Distribute the support points across your tile region and adjust their number to the surface of your sample but also remember about the purpose of your map. A high reference-point density leads to more precise result, although the maximum useful density is one reference point per tile.

Now you will Verify Z-positions of support points. Click on the Verify Support Points button in the Focus Surface section of the Tiles tool. Click on the Move to Current Point button. Use the Live mode to set the Z-positions using the focus drive. Click Set Z & Move to Next on the first point and repeat for all your support points and close. Click ‘Start Experiment’ to begin the scan.

When the experiment is finished, you need to stitch individual images together, so the tiles are aligned and constitute a coherent map. The software uses a program to detect where pixels are misaligned in adjoining tiles and fuses them properly. Click ‘processing’ tab and then under the ‘Method’ click ‘stitching’. Under ‘input’ tab choose the experiment you want to stich and then Apply (at the top). Because of stitching, you might get an uneven edge of the map and you might want to crop them out. To do that, right click on the scan u want to crop, click create subset from R.O.I (region of interest) and crop the image out. Then right click on the image again and click create subset from R.O.I. Before you save the image, you can adjust some settings on histogram which is placed below the scan to your liking and add the scale bar by clicking ‘scale bar’ from the top menu (marked on red in above image). You can also change the properties of the scale bar itself by right click on it and clicking Format Graphical Elements.

If you don’t want to change anything more on the image you can now save it. You can save the experiment in CZI format which will allow you to open it again in ZEN pro. In order to do that, click file and save as CZI to your external storage. You can also save Jpeg image by clicking ‘image export’ under the ‘Method’ tab. Under ‘Parameters’ tab select the destination folder of the export and change image format to Jpeg. Choose the input image and click Apply at the top. Check If your Jpeg image appears in your destination folder. Remember to save all your images to your own USB stick as the data from the University computer is regularly cleaned. Jpeg format compresses the image so the resultant map is not of full resolution. In principle you should save the map in TIFF format as it keeps the original resolution and therefore is appropriate for image analyses, however often there is a problem when trying to save TIFF on this computer (this needs to be resolved).

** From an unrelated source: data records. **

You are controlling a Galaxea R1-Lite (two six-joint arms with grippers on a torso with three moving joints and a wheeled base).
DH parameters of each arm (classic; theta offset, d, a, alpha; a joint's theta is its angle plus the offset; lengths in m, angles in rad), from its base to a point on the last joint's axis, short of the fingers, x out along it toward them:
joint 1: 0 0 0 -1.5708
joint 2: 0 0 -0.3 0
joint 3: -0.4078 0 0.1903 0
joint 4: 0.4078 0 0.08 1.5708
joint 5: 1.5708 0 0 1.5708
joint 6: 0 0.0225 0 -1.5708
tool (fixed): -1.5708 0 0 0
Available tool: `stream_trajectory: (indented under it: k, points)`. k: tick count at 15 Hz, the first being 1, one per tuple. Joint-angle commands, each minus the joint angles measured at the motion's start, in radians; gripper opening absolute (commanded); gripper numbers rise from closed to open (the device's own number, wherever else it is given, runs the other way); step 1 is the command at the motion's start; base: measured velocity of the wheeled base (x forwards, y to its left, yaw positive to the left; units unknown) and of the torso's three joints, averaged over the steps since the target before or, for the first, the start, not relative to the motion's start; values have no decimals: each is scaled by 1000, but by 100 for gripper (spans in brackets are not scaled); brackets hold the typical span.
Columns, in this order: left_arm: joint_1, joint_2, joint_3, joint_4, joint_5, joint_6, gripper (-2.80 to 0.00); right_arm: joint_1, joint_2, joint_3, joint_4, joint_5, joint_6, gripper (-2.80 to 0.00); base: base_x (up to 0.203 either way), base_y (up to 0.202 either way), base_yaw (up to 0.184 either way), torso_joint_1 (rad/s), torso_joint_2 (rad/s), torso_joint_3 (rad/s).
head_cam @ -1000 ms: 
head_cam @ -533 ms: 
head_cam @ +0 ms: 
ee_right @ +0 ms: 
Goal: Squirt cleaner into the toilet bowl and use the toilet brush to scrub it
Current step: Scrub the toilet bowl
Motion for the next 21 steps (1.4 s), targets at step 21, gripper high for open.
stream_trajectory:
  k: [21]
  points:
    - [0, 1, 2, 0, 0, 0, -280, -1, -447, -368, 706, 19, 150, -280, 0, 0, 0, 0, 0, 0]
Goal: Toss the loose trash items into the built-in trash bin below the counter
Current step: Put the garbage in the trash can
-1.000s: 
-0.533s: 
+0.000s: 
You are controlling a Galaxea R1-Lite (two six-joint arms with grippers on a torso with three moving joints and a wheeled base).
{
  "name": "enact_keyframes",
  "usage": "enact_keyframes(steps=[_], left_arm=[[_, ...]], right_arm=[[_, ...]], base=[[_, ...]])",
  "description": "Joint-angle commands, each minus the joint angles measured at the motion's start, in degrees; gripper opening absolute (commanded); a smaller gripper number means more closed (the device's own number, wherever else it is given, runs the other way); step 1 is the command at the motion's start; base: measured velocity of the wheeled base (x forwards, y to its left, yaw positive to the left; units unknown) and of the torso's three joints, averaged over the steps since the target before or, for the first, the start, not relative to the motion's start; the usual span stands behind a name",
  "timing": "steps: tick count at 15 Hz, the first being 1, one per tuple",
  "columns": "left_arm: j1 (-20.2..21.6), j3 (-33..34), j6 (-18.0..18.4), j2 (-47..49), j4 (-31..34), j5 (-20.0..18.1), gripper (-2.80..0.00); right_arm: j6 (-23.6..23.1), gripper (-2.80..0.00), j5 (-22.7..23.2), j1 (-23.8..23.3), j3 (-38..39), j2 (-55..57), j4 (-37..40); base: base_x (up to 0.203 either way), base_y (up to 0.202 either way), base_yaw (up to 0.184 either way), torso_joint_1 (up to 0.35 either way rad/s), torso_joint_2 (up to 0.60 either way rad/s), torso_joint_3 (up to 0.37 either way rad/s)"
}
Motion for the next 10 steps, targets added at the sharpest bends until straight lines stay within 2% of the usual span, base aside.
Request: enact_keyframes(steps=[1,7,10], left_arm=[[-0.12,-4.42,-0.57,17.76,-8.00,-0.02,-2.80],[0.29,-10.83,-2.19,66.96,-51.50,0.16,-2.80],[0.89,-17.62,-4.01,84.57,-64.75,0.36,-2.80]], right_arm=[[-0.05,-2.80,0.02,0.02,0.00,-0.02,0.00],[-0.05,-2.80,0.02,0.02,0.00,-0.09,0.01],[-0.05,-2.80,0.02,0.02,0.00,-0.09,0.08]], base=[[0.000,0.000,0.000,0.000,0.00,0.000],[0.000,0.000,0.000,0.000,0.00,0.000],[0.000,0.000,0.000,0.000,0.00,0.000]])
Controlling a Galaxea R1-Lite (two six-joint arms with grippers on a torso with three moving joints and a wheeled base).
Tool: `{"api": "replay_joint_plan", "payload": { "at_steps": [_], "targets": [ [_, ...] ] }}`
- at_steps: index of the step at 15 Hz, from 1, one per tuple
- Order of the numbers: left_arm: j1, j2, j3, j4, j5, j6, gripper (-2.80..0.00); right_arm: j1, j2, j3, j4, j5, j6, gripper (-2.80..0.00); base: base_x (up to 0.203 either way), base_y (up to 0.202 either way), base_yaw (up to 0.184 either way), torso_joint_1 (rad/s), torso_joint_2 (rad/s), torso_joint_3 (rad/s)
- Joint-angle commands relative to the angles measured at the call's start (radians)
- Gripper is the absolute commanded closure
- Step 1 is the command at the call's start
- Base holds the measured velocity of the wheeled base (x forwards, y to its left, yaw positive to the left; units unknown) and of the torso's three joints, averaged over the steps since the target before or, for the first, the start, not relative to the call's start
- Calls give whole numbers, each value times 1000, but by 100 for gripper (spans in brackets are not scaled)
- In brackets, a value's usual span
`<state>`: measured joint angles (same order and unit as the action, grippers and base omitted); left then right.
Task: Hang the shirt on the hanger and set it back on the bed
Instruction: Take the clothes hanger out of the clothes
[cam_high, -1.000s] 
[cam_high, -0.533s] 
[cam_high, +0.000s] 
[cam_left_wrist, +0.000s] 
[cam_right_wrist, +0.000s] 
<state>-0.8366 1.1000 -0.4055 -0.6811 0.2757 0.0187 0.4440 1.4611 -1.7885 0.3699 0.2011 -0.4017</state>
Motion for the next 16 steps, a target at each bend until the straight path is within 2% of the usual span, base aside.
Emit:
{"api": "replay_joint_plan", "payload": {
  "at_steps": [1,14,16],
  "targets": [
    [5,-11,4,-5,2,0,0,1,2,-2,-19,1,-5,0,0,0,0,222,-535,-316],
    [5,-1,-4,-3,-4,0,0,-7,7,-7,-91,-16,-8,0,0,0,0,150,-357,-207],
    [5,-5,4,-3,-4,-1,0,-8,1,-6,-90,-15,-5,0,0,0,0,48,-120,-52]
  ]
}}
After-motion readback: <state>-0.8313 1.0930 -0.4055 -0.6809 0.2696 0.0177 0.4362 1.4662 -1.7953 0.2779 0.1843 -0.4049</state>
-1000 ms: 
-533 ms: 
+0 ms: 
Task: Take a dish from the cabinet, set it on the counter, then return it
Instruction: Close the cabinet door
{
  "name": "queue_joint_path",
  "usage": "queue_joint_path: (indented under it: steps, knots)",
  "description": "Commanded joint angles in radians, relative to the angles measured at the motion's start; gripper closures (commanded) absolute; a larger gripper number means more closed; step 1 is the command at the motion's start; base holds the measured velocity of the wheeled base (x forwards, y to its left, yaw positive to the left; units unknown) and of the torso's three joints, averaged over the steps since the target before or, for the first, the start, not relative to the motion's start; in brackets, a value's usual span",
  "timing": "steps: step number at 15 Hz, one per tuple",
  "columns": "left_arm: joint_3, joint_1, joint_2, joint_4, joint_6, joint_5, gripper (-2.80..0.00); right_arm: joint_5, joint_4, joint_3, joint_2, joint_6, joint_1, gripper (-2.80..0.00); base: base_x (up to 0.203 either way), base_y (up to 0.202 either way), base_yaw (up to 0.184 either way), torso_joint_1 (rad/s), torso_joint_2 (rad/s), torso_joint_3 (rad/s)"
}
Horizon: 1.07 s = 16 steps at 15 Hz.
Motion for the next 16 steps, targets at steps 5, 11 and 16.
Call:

If the software comes up with the memory issue during saving (this happens usually with big samples or the areas scanned with big magnification, both resulting in big size of the map), click File, ‘save as with options’ and change the type of the file to tiff and then save. However, this means that you have a lower quality image as the software applies different compression in this case.

Once you are done, lower down the stage with the sample on it (to the maximum), go back to the lowest magnification and take your sample off from the stage. Close the software, turn the microscope off, power supply off and log off the PC.